To do:
Could you return every line of the records below that contains the word "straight"?

Source material:
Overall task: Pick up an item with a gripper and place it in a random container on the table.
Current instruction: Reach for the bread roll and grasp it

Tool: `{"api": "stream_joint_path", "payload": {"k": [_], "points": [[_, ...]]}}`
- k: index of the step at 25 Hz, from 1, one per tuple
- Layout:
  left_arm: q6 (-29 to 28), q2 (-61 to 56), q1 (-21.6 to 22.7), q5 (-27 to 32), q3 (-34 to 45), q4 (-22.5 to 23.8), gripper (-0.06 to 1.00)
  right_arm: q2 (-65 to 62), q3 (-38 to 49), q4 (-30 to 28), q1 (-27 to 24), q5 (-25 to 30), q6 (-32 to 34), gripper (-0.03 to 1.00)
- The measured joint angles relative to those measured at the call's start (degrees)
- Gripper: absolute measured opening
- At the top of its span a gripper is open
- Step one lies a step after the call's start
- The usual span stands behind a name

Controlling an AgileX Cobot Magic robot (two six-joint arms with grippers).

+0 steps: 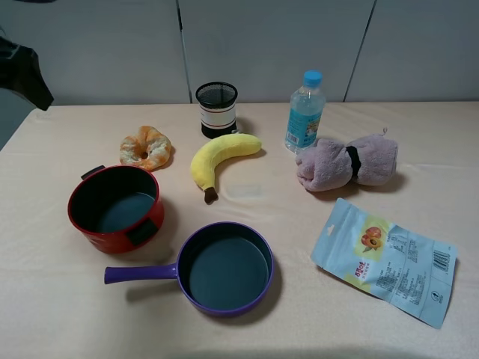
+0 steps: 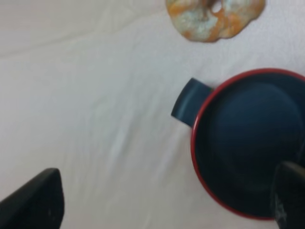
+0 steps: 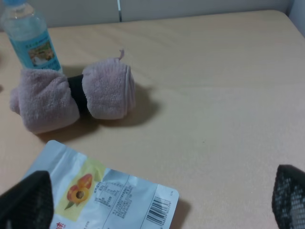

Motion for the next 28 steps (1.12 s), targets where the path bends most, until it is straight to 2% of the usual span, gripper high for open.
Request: {"api": "stream_joint_path", "payload": {"k": [6,18,28], "points": [[2.12,8.59,0.00,-2.10,-3.57,-2.34,0.87,0.00,0.00,0.00,0.00,0.00,0.00,0.69],[5.30,23.84,-0.18,-2.64,-15.18,-2.80,0.87,0.00,0.00,0.00,0.00,0.00,0.00,0.69],[7.21,35.82,-4.35,-2.63,-23.56,-2.80,0.87,0.00,0.00,0.00,0.00,0.00,0.00,0.69]]}}
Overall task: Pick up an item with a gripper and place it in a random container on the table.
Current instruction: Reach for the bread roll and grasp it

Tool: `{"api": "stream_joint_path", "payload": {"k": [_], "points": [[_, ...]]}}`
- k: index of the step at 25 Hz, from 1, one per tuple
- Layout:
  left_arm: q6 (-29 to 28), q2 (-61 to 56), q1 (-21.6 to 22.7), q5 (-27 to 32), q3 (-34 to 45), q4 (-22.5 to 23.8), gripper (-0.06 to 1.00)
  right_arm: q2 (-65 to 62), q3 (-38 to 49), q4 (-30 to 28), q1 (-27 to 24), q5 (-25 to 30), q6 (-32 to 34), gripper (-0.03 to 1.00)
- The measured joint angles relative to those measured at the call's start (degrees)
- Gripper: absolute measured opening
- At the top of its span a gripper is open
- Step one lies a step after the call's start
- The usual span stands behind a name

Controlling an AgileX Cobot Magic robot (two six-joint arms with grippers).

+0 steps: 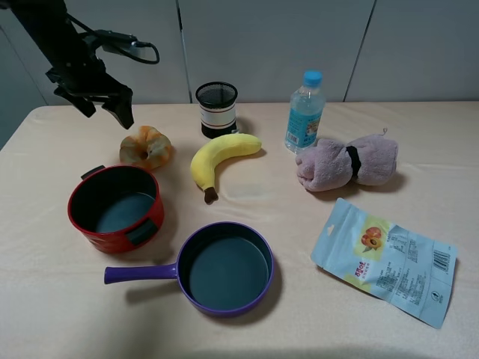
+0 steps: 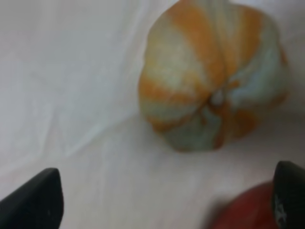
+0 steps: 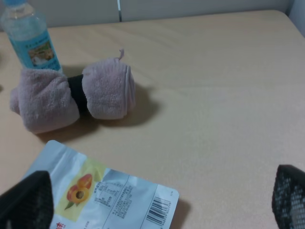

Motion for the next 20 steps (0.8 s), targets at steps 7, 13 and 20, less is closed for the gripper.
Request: {"api": "stream_joint_path", "payload": {"k": [7,13,20], "points": [[3.66,5.37,-1.73,-0.12,-3.11,-0.07,0.88,0.00,0.00,0.00,0.00,0.00,0.00,0.69],[7.01,8.51,-2.04,-0.40,-5.22,0.05,0.88,0.00,0.00,0.00,0.00,0.00,0.00,0.69],[10.28,12.12,-3.37,-0.53,-9.09,1.60,0.88,0.00,0.00,0.00,0.00,0.00,0.00,0.69]]}}
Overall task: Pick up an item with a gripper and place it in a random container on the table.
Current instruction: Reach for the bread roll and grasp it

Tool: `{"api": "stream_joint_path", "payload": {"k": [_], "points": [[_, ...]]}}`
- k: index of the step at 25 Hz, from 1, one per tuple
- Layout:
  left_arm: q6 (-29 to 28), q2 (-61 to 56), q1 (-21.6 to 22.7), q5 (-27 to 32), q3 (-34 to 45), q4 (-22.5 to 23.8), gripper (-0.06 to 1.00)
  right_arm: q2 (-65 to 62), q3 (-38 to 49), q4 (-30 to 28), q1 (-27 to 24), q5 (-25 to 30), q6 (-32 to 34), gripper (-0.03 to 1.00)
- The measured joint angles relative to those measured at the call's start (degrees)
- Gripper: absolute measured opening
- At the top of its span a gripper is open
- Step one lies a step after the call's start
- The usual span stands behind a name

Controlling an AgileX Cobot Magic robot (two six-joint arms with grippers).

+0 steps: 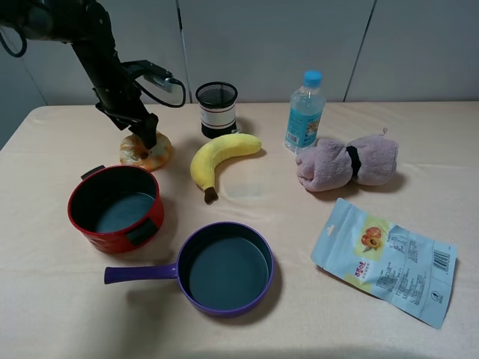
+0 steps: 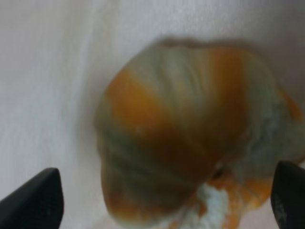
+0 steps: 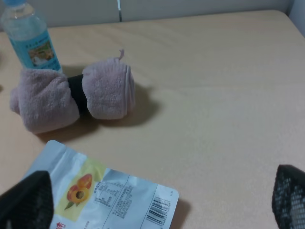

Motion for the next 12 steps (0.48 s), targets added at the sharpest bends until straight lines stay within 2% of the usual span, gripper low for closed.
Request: {"api": "stream_joint_path", "payload": {"k": [12], "points": [[2.21,3.90,-0.47,-0.79,-1.21,0.71,0.87,0.00,0.00,0.00,0.00,0.00,0.00,0.69]]}}
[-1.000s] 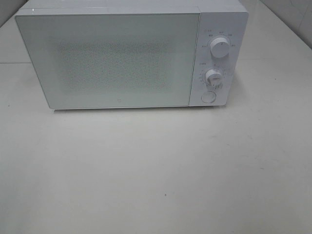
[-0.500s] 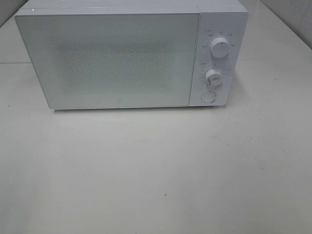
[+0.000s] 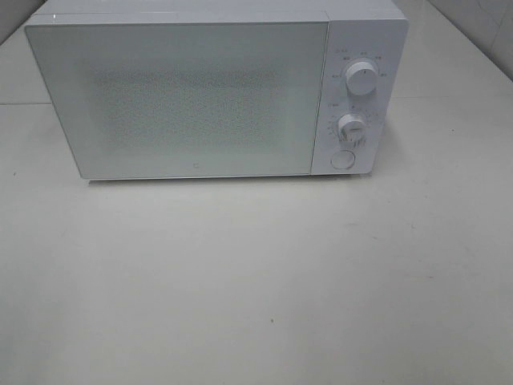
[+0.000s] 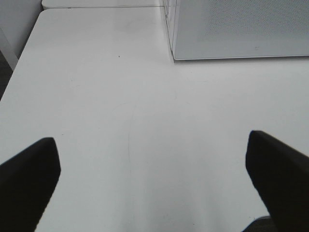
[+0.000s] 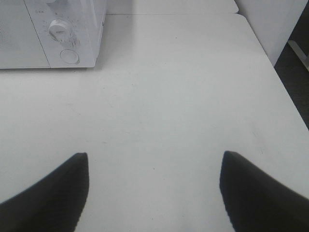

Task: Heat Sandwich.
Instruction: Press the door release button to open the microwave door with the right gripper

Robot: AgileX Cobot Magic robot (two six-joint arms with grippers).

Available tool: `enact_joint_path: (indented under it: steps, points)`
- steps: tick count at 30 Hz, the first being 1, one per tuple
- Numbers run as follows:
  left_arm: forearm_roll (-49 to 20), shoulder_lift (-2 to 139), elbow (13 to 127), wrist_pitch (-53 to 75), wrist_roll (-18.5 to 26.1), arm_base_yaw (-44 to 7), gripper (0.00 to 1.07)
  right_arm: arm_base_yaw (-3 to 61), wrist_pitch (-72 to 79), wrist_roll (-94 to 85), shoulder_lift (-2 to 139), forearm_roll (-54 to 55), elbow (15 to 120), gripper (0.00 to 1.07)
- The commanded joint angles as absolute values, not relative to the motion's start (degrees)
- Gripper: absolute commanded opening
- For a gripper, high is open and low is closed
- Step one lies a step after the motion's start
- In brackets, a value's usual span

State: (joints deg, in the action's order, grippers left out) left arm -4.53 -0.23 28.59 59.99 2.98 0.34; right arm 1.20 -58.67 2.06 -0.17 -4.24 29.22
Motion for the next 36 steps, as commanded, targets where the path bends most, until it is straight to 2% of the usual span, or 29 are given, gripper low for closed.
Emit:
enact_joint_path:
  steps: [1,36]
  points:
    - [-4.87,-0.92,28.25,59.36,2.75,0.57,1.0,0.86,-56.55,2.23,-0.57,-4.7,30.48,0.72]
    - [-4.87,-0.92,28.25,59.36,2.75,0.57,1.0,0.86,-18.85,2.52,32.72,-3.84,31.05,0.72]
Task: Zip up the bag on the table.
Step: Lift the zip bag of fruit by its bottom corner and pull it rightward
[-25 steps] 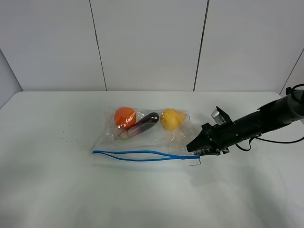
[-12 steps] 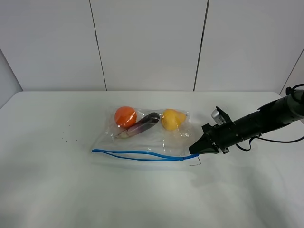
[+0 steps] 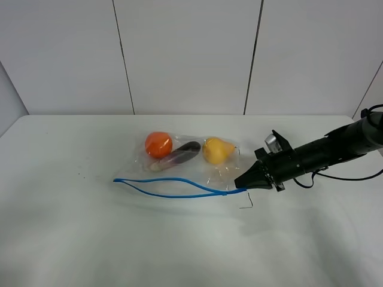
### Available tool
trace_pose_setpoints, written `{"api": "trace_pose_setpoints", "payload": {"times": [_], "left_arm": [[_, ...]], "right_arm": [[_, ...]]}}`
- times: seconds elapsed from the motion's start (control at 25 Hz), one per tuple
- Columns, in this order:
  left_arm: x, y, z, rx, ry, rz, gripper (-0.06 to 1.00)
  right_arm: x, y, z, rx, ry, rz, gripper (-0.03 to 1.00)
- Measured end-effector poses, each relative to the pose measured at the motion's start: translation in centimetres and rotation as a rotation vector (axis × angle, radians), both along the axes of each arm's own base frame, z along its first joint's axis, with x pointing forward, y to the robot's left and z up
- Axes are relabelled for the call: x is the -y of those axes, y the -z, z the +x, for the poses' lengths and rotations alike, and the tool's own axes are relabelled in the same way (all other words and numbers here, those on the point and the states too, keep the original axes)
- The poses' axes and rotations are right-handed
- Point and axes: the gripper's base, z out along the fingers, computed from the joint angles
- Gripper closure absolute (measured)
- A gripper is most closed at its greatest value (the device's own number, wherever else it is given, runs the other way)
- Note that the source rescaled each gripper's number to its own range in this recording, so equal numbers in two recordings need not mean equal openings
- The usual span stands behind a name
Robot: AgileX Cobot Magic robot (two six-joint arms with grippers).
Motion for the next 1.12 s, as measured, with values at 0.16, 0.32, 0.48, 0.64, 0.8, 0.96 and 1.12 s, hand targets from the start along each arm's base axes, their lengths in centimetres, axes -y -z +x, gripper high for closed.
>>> {"api": "trace_pose_setpoints", "payload": {"times": [0.16, 0.32, 0.48, 0.64, 0.8, 0.96, 1.12], "left_arm": [[0.0, 0.0, 0.0, 0.000, 0.000, 0.000, 0.02], [0.0, 0.0, 0.0, 0.000, 0.000, 0.000, 0.02], [0.0, 0.0, 0.0, 0.000, 0.000, 0.000, 0.02], [0.0, 0.0, 0.0, 0.000, 0.000, 0.000, 0.02], [0.0, 0.0, 0.0, 0.000, 0.000, 0.000, 0.02], [0.0, 0.0, 0.0, 0.000, 0.000, 0.000, 0.02], [0.0, 0.0, 0.0, 0.000, 0.000, 0.001, 0.02]], "right_arm": [[-0.2, -1.2, 1.1, 0.002, 0.036, 0.064, 0.97], [-0.3, -2.0, 2.1, -0.010, 0.078, 0.082, 0.97], [-0.3, -2.2, 2.3, -0.053, 0.107, 0.091, 0.97], [-0.3, -2.2, 2.3, -0.097, 0.129, 0.095, 0.97], [-0.3, -2.7, 2.3, -0.099, 0.137, 0.095, 0.97], [-0.3, -4.9, 2.3, -0.060, 0.148, 0.100, 0.97], [-0.3, -6.6, 2.2, -0.021, 0.152, 0.105, 0.97]]}}
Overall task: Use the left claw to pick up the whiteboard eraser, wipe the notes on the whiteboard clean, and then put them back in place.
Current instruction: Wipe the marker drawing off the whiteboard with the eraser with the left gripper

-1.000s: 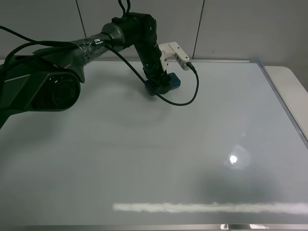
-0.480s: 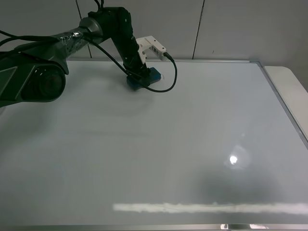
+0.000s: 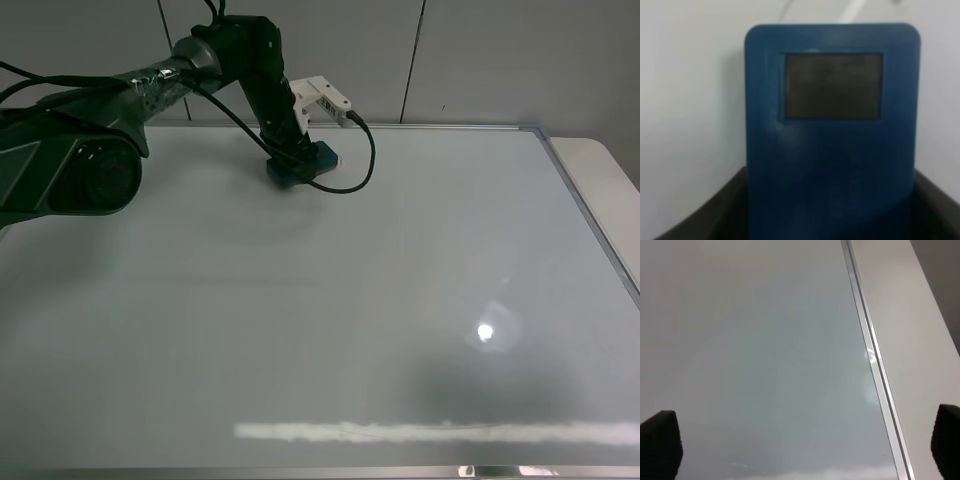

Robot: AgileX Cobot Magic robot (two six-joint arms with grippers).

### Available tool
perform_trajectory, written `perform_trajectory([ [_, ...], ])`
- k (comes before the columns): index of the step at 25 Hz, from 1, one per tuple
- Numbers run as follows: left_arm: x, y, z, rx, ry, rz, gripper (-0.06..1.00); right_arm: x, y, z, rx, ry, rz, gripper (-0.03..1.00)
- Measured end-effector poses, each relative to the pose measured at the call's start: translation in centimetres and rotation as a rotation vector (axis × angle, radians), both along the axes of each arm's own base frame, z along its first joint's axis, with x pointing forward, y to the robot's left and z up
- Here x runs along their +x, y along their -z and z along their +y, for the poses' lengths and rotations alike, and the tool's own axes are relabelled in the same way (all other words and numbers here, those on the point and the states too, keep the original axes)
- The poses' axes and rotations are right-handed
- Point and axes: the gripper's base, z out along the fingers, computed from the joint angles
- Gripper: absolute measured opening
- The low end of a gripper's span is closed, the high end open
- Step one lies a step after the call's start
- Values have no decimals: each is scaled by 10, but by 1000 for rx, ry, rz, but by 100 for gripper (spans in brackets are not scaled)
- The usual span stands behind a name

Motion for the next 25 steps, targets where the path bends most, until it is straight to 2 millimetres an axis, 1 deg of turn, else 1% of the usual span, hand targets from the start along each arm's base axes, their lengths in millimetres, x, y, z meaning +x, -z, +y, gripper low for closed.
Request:
perform_trajectory([
  [2,-3,0,-6,-11,-27,10,55,0,0,0,0,0,0,99],
  [5,-4,0,-9,-16,-69,20,55,0,0,0,0,0,0,99],
  [12,-7,0,-14,-61,-240,65,55,0,0,0,0,0,0,99],
  [17,-8,0,-15,-71,-304,78,55,0,0,0,0,0,0,99],
  [25,-6,0,-9,-18,-343,52,55,0,0,0,0,0,0,99],
])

Answer for this exercise:
Motion for the next 28 steps (1.12 s), targets where the path bends most, until it is straight to 2% of the usual span, gripper high for open.
Motion for the next 12 steps (0.48 s), targets added at the sharpest bends until straight lines stay within 2% of the usual span, gripper low for closed.
Motion for the next 36 steps, as commanded, targets where the path bends most, until it is straight to 2% of the usual span, or 29 are given, gripper low for closed.
Motion for the next 25 steps, targets where the path bends most, until it is straight to 2 millimetres an axis, 1 deg of turn, else 1% of the usual span, hand targets from the start along each arm's base axes, their lengths in millimetres, x, y, z meaning +x, -z, +y, gripper low for closed.

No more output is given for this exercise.